_What the exercise asks_
Each line of the material that mentions the word "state" is to be copied.

_Stored data_

====

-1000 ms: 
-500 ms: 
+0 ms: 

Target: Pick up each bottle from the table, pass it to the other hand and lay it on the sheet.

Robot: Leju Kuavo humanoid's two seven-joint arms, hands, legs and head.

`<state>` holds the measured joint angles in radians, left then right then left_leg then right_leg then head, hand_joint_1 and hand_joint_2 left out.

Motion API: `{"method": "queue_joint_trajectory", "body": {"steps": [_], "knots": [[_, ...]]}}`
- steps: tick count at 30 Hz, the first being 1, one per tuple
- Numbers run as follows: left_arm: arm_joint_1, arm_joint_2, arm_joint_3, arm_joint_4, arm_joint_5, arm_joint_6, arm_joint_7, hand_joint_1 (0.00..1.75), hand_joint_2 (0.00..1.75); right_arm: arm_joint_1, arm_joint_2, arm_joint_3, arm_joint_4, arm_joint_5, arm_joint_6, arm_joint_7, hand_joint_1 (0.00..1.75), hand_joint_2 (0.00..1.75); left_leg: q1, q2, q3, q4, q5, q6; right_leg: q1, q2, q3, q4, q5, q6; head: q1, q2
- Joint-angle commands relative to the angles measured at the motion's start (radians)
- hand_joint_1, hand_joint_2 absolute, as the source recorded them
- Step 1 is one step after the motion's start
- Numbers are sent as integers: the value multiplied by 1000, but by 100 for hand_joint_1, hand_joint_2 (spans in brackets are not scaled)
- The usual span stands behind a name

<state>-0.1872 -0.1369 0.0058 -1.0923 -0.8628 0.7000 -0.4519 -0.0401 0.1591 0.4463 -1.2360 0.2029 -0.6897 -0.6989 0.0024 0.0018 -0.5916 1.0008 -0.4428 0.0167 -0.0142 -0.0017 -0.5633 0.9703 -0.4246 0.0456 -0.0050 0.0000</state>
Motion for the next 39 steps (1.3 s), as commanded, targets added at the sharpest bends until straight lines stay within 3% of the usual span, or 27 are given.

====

_Answer area_
`<state>` holds the measured joint angles in radians, left then right then left_leg then right_leg then head, hand_joint_1 and hand_joint_2 left out.
<state>-0.1872 -0.1369 0.0058 -1.0923 -0.8628 0.7000 -0.4519 -0.0401 0.1591 0.4463 -1.2360 0.2029 -0.6897 -0.6989 0.0024 0.0018 -0.5916 1.0008 -0.4428 0.0167 -0.0142 -0.0017 -0.5633 0.9703 -0.4246 0.0456 -0.0050 0.0000</state>

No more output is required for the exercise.